Last night’s discussion in 427 reminded me of something I wrote in my educational autobiography: the “critical incident” when I realized that my public education had not been multicultural, diverse, or very critically engaging. I thought I would post that part here, and also suggest that one easy way of making our curriculum multicultural is to make sure what we teach is inclusive of diverse peoples and cultures. Why shouldn’t we tell students from the get-go that the Mayans invented zero? I didn’t learn that until I read it in Delpit’s chapter from To Become a Teacher! Why not talk about Malcolm X in conjunction with MLK Jr, even if he is a more “controversial” figure of the Civil Rights Movement? And as Annie Johnston writes in “Out Front” in ROC Vol. 2, “Gay has to be integrated into our picture of current events, historical reality, literary themes, and scientific exploration. We need curriculum in which ‘gay’ is not relegated to the ‘Sexuality and Sexually Transmitted Diseases’ discussion in health and social living classes” (197). In just the same way, race and culture shouldn’t be relegated to specific months (Black History Month) or shallow “culture fairs” where kids choose a country and talk about the food eaten there. We should be “integrating” heroes, historical figures, previously marginalized viewpoints, artists, authors, and so on, into our curriculum so students see and feel how diverse experiences are truly ingrained in the larger American culture and experience.

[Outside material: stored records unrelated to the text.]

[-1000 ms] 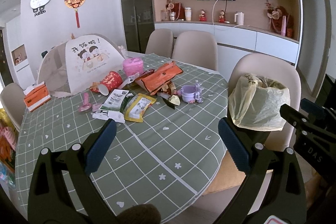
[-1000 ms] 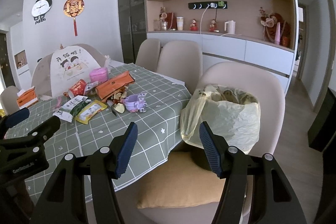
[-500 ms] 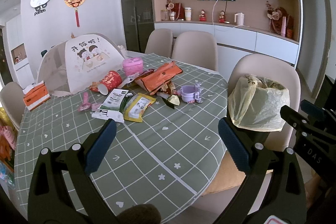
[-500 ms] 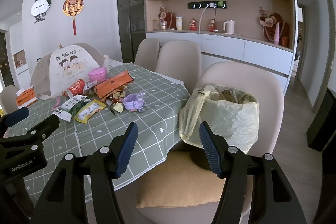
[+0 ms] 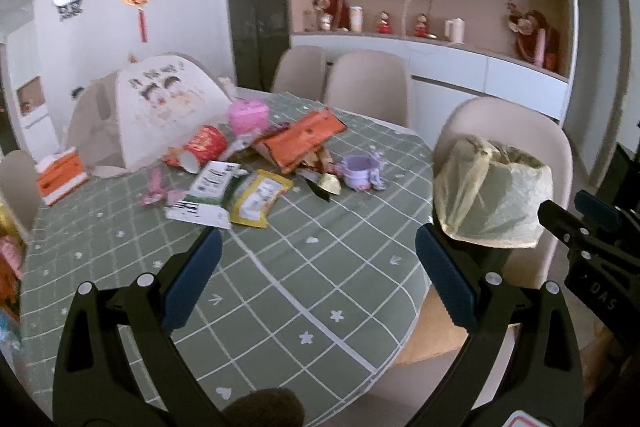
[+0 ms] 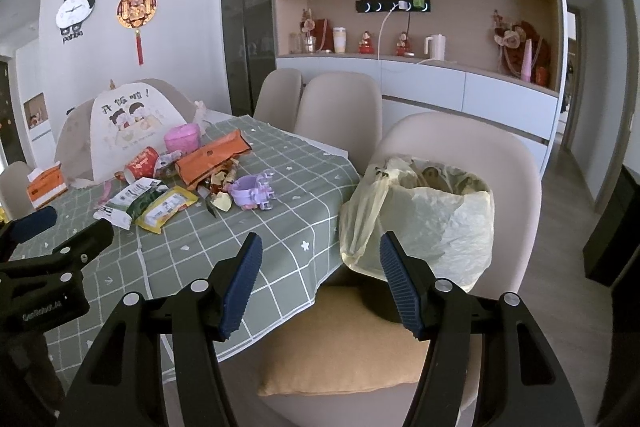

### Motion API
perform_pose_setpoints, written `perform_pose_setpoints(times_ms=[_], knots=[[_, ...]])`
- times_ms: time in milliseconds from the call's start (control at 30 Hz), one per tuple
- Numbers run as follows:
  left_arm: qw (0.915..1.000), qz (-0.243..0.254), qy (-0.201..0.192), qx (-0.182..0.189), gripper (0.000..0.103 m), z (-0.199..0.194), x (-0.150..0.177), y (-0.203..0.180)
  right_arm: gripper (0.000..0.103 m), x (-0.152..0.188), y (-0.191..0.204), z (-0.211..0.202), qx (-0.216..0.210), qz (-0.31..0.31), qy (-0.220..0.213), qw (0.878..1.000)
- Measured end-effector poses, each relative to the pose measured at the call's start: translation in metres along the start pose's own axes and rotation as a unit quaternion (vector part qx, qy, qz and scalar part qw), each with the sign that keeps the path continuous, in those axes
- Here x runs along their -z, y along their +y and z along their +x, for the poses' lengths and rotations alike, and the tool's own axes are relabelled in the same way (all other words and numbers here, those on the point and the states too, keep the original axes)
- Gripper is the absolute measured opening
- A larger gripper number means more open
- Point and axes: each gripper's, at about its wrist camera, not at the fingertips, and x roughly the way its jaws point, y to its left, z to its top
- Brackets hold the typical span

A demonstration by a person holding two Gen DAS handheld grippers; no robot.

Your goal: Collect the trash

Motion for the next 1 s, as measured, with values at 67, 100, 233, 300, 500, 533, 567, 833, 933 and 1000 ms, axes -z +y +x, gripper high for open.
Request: perform_pose_setpoints(times_ms=[67, 100, 233, 300, 500, 533, 567, 833, 933, 1000], knots=[[0.9998, 0.002, 0.015, 0.014, 0.093, 0.013, -0.001, 0.009, 0.058, 0.002, -0.001, 0.002, 0.004, -0.004, 0.006, 1.000], [0.9996, -0.002, 0.022, 0.016, 0.093, 0.019, -0.001, 0.016, 0.058, 0.003, -0.002, 0.006, 0.003, -0.004, 0.009, 1.000], [0.9979, -0.035, 0.051, 0.022, 0.093, 0.051, -0.001, 0.056, 0.058, 0.004, 0.003, 0.019, 0.002, -0.007, 0.025, 1.000], [0.9973, -0.048, 0.054, 0.011, 0.093, 0.065, -0.004, 0.079, 0.058, 0.004, 0.008, 0.026, 0.002, -0.013, 0.033, 0.999], [0.9968, -0.030, 0.068, -0.030, 0.094, 0.111, -0.027, 0.130, 0.058, 0.001, 0.035, 0.057, -0.003, -0.048, 0.064, 0.997], [0.9961, -0.029, 0.076, -0.032, 0.094, 0.122, -0.031, 0.139, 0.058, -0.002, 0.040, 0.060, -0.003, -0.052, 0.068, 0.996], [0.9956, -0.032, 0.083, -0.027, 0.094, 0.130, -0.035, 0.146, 0.058, -0.003, 0.044, 0.065, -0.002, -0.055, 0.071, 0.996], [0.9902, -0.027, 0.137, 0.009, 0.089, 0.188, -0.062, 0.170, 0.058, -0.024, 0.079, 0.107, 0.010, -0.036, 0.100, 0.994], [0.9839, -0.026, 0.176, 0.020, 0.079, 0.218, -0.063, 0.173, 0.058, -0.028, 0.093, 0.120, 0.006, -0.043, 0.108, 0.993], [0.9809, -0.027, 0.192, 0.014, 0.077, 0.233, -0.062, 0.176, 0.058, -0.030, 0.099, 0.123, 0.009, -0.063, 0.108, 0.992]])
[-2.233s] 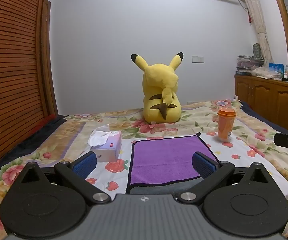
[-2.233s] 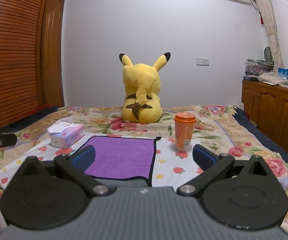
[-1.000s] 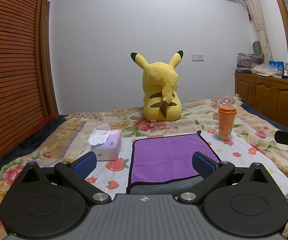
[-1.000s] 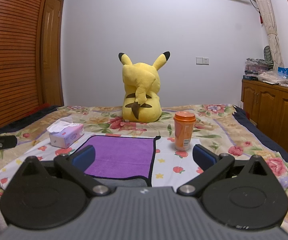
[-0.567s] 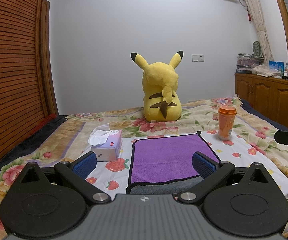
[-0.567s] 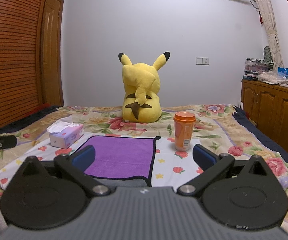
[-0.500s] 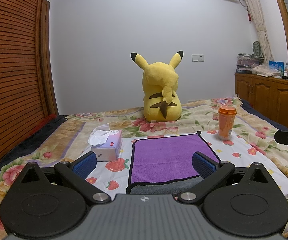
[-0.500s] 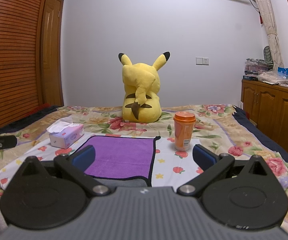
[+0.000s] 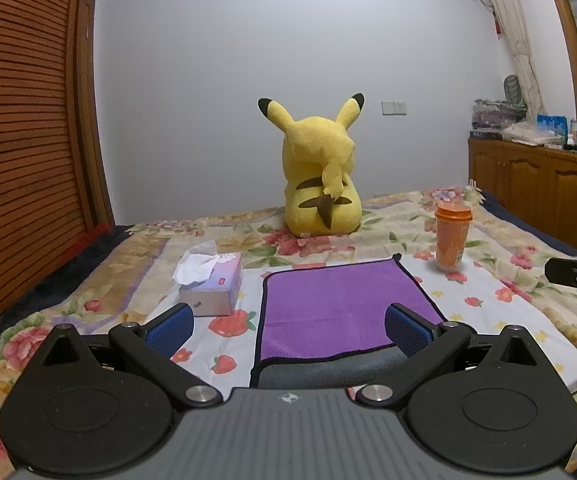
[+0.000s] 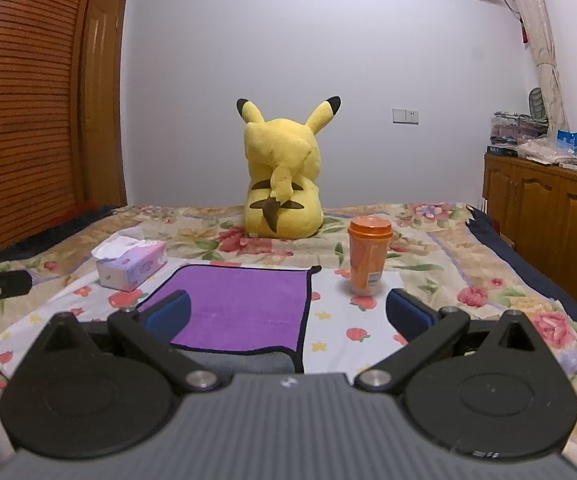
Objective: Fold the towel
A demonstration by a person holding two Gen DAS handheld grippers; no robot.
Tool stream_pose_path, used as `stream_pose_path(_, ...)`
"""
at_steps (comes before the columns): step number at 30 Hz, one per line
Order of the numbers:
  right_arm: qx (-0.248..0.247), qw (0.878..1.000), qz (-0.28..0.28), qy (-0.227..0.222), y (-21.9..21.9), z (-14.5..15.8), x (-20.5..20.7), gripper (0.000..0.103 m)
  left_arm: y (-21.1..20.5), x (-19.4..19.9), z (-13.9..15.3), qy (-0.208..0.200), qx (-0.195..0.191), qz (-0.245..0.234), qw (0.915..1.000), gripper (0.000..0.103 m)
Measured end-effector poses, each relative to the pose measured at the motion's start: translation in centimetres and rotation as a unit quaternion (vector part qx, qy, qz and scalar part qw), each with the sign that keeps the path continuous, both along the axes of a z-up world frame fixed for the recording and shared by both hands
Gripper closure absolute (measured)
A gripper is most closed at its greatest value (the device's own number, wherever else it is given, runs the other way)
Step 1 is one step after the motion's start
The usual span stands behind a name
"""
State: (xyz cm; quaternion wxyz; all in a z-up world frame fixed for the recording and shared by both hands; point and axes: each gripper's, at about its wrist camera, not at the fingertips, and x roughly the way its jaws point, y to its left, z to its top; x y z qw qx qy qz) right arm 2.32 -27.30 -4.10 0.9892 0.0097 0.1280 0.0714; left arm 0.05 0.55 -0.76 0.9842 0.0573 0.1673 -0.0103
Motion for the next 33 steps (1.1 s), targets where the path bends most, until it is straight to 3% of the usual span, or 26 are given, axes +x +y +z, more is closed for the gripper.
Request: stream_pose_path(33, -0.024, 0.998, 0.018, 0.051, 1.8, -1.1, 3.7, 0.0, -0.3, 6.0, -2.0, 0.07, 0.016, 0.0, 0.9975, 0.0)
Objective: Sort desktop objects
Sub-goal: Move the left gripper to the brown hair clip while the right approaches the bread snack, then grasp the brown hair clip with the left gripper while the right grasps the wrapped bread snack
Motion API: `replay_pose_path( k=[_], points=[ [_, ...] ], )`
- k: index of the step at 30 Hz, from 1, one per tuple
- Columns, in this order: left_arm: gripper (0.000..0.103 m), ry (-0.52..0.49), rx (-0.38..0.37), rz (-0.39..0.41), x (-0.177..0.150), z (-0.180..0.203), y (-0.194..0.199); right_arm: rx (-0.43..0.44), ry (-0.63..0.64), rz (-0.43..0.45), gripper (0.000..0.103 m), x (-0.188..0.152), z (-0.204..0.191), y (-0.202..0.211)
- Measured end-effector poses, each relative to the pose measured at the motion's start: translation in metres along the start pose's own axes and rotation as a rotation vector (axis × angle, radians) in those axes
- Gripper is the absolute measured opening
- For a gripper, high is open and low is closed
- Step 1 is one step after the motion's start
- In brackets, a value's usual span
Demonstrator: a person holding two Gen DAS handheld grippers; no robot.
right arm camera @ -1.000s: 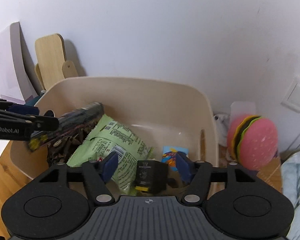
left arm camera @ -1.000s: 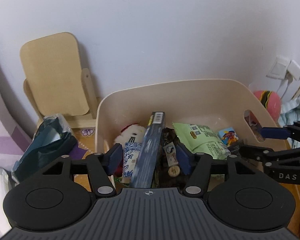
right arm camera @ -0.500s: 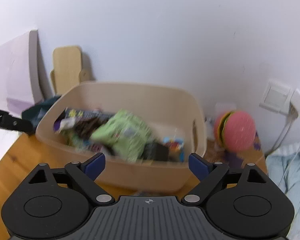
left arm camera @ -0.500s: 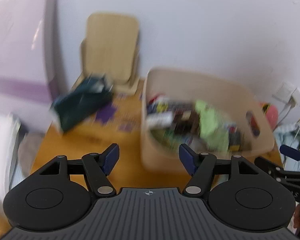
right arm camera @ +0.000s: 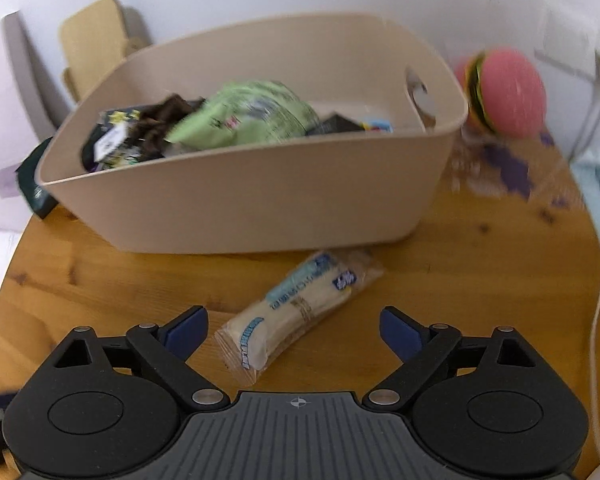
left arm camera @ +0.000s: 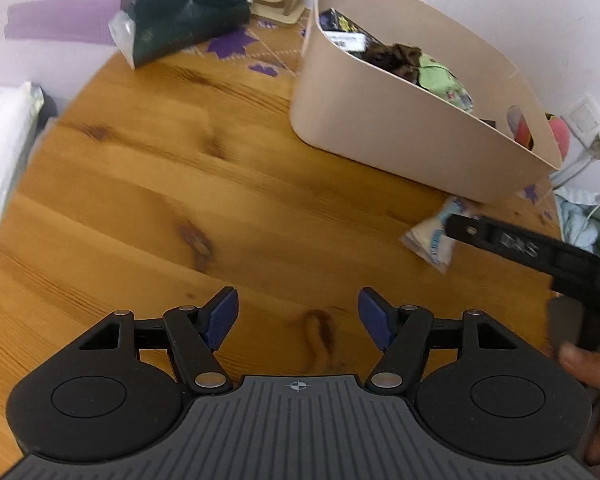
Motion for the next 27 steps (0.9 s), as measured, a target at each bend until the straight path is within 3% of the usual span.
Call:
replay_pose_path(
  k=[6,11,14,21,27],
  points=[
    [0.068,0.009,0.002,-0.074,-0.014,0.018,-0.021,-0.006,-0.088,-0.065,0.087,0.004,0.009,-0.024],
    [0.068,-0.049,0.028,-0.093,-0.024,0.028,-0.034,-0.017,-0.093,-0.096,0.085,0.007,0.010,-0.039],
    [0.054,-0.085,0.054,-0.109,-0.026,0.029,-0.041,-0.042,-0.032,-0.092,0.084,0.006,0.004,-0.045],
    [0.022,-0.153,0.062,-0.097,-0.026,0.026,-0.045,-0.064,0.113,-0.059,0.056,-0.003,-0.004,-0.043],
    [0.020,-0.147,0.048,-0.102,-0.024,0.021,-0.045,-0.075,0.124,-0.064,0.036,-0.017,0.005,-0.032]
  ],
)
Point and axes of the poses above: each gripper's, at about its wrist camera, not at the fingertips, and y roughly against the way its jaws point, z to its right, x to its top, the point moved 4 cm from there along -y, roughly the way its jaws point, and after that the axes turned 6 degrees about -y, right-handed, at the moved point
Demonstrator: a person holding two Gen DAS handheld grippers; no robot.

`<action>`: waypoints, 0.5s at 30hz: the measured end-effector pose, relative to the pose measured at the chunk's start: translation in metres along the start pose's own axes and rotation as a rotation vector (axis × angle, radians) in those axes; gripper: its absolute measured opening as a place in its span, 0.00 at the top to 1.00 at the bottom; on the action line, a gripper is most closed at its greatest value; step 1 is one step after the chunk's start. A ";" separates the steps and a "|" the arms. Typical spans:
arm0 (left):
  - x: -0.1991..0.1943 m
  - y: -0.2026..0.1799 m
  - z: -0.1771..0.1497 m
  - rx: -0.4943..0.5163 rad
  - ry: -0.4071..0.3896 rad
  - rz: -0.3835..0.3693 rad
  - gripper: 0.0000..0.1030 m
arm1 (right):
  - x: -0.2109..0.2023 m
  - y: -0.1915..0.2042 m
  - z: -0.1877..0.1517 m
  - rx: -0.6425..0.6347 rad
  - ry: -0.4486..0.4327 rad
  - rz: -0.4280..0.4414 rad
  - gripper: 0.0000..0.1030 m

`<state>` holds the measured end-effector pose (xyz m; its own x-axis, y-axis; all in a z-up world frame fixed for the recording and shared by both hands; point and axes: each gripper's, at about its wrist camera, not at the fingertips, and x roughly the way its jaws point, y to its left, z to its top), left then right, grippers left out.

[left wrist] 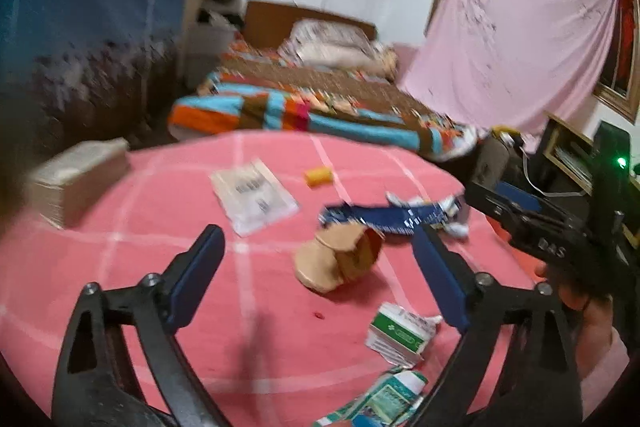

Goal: Collect trash
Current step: 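Grasp the blue snack wrapper with the right tool while the left tool grasps the tan paper cup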

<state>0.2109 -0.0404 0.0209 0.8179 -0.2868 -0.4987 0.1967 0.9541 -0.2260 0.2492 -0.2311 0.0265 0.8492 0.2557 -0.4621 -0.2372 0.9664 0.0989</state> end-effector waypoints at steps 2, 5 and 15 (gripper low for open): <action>0.009 -0.001 0.000 -0.001 0.049 -0.030 0.33 | 0.007 -0.001 -0.001 0.009 0.037 0.012 0.25; 0.022 -0.003 0.000 0.000 0.117 -0.066 0.41 | 0.014 0.003 -0.003 -0.001 0.081 0.027 0.37; 0.048 -0.019 0.003 0.051 0.237 -0.035 0.67 | 0.032 0.006 -0.006 -0.016 0.176 0.065 0.64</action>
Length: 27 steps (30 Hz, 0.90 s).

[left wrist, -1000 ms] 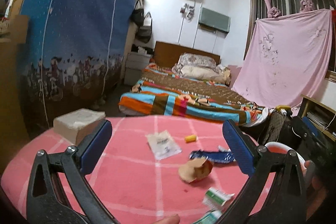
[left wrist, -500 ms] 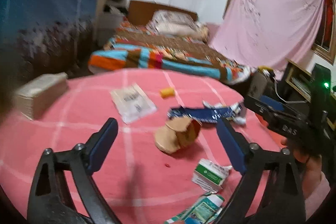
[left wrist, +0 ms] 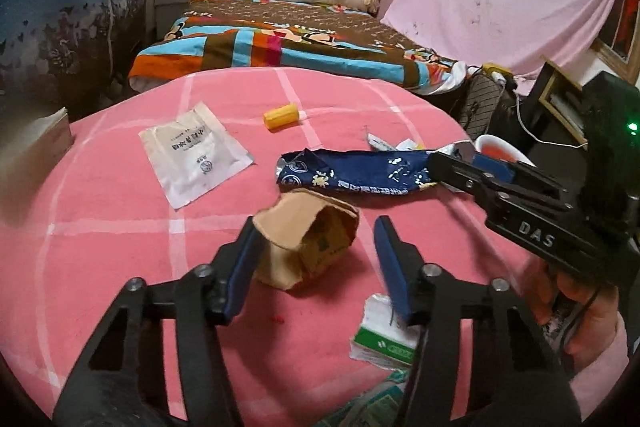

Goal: Collect trash
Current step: 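Grasp the blue snack wrapper with the right tool while the left tool grasps the tan paper cup, then carry the wrapper and paper cup over the orange bucket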

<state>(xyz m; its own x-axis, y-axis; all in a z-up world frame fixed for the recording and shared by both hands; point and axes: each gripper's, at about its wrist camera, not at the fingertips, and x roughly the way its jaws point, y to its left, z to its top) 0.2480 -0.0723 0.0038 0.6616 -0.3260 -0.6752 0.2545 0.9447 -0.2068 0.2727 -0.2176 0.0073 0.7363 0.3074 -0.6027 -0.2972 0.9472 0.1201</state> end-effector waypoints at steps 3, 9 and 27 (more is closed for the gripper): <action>0.001 -0.001 0.002 0.001 0.001 0.011 0.80 | 0.001 0.001 0.001 -0.004 0.003 0.004 0.64; -0.003 -0.002 0.003 0.011 -0.008 -0.008 0.88 | -0.001 0.004 0.001 -0.023 -0.009 0.004 0.66; -0.064 -0.016 0.022 -0.015 -0.281 0.001 0.88 | -0.073 -0.005 -0.003 0.026 -0.373 -0.041 0.67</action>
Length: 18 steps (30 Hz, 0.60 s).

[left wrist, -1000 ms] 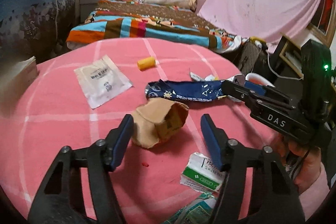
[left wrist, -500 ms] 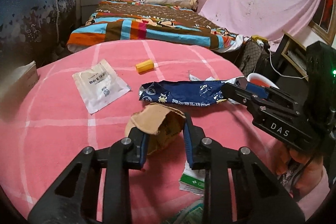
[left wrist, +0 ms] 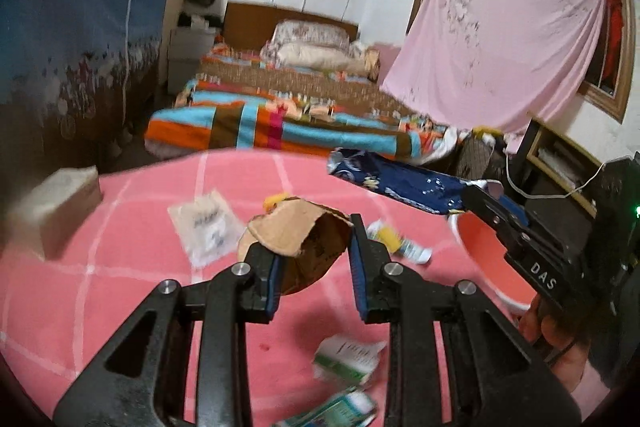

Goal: Collect trash
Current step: 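Carry the wrapper and paper cup over the orange bucket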

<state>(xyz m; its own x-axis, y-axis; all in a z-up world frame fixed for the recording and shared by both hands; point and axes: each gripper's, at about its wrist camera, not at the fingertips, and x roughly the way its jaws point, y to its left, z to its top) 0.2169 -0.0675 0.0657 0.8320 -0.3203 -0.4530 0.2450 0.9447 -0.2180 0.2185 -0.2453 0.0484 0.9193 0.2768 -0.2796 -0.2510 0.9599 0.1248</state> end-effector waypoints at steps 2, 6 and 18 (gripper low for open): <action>-0.004 -0.008 0.004 0.012 -0.038 -0.002 0.88 | -0.012 -0.003 0.004 -0.005 -0.060 -0.027 0.67; -0.010 -0.029 0.013 0.045 -0.132 -0.020 0.88 | -0.038 -0.010 0.012 -0.026 -0.190 -0.099 0.67; 0.002 -0.123 0.032 0.229 -0.271 -0.169 0.88 | -0.091 -0.067 0.026 0.011 -0.381 -0.327 0.67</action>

The first time I read Toni Morrison’s Beloved, I was shocked–shocked by its visceral language and the emotional reactions it incited in me with every page. But mostly, I was shocked that I had never heard of Toni Morrison. I was surprised because judging by the accolades this author and scholar and her novels had earned, I should have at least heard mention of her name. Yet here I was, a relatively educated individual who considered herself somewhat “well-read” in the classics of American literature, ignorant to the genius and prolific work of one of America’s most respected writers. In the context of the course, with the help of great material and a great instructor, I began to question Morrison’s conspicuous absence from my education. As I began to question, I began to decide: it was absolutely not okay that in the course of twelve years of public education and four years in high school honors and AP English classes for me to have never read Toni Morrison
This “critical incident” was the gateway to my pursuing teaching as a career. I realized how sheltered my education had been, how I had been taught only the prevailing, mainstream viewpoint of history and even though I had been lucky enough to have many great teachers, none of them had prepared for me for the intellectual challenge I faced in college. Why was I getting the feeling that everything I learned was wrong? I realized it felt “wrong” because it left out so many views: views of the oppressed, views of the minority, views of the marginalized. I ran across this quote by Morrison a few years ago and it has stuck with me ever since: “I tell my students, ‘When you get these jobs that you have been so brilliantly trained for, just remember that your real job is that if you are free, you need to free somebody else. If you have some power, then your job is to empower somebody else. This is not just a grab-bag candy game.’” My family and I have been given certain privileges we did not necessarily earn. When I realized this and came to terms with what it meant about me, that is when I made the conscious choice to get into teaching.